16. The image processing method as described in claim 15, characterized in that, In the small-scale tubular object detection operator described above, the eigenvalue enhancement of the Hessian matrix of the small-scale tubular object is calculated.
17. The image processing method as described in claim 11, characterized in that, In the volume data segmentation step described above, the volume data is segmented using a deep learning initial segmentation network to obtain basic tubular data, and a foreground probability map for the tubular data is generated using the deep learning initial segmentation network. In the above-mentioned step of acquiring small tubular data, the foreground probability map is thresholded, and the region in the foreground probability map that is within the specified threshold range is used as small tubular data.

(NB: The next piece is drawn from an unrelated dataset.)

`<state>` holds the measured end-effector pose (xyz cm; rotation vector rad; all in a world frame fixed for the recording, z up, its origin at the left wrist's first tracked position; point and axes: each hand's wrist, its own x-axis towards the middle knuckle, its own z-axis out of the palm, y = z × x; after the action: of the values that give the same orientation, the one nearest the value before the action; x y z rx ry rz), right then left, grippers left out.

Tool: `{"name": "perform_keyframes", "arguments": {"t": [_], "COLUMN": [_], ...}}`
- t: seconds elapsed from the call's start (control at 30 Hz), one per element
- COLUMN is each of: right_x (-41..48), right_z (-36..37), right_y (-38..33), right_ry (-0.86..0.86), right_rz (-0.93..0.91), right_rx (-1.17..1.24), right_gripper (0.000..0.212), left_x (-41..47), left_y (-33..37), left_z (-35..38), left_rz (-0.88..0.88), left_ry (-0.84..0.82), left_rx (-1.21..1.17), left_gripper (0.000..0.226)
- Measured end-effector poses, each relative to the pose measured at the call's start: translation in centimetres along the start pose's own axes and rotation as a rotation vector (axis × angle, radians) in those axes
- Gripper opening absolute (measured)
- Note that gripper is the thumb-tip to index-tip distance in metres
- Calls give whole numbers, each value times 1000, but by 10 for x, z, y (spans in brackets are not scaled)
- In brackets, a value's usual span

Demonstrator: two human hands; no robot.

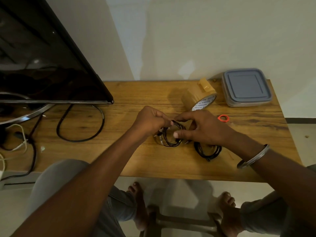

18. The image processing method as described in claim 11, characterized in that, By having the user select tubular branch data of a tubular structure from the aforementioned basic tubular data, multiple small tubular data adjacent to the tubular branch data are automatically displayed during the tubular data generation step. The user then selects the small tubular data to be connected from these multiple small tubular data. During the tubular data generation step, this small tubular data is connected to the tubular branch data to generate tubular data.
19. The image processing method as described in claim 11, characterized in that, The above tubular data represents vascular data.
20. The image processing method as described in claim 19, characterized in that, The above vascular data includes venous vascular data and arterial vascular data.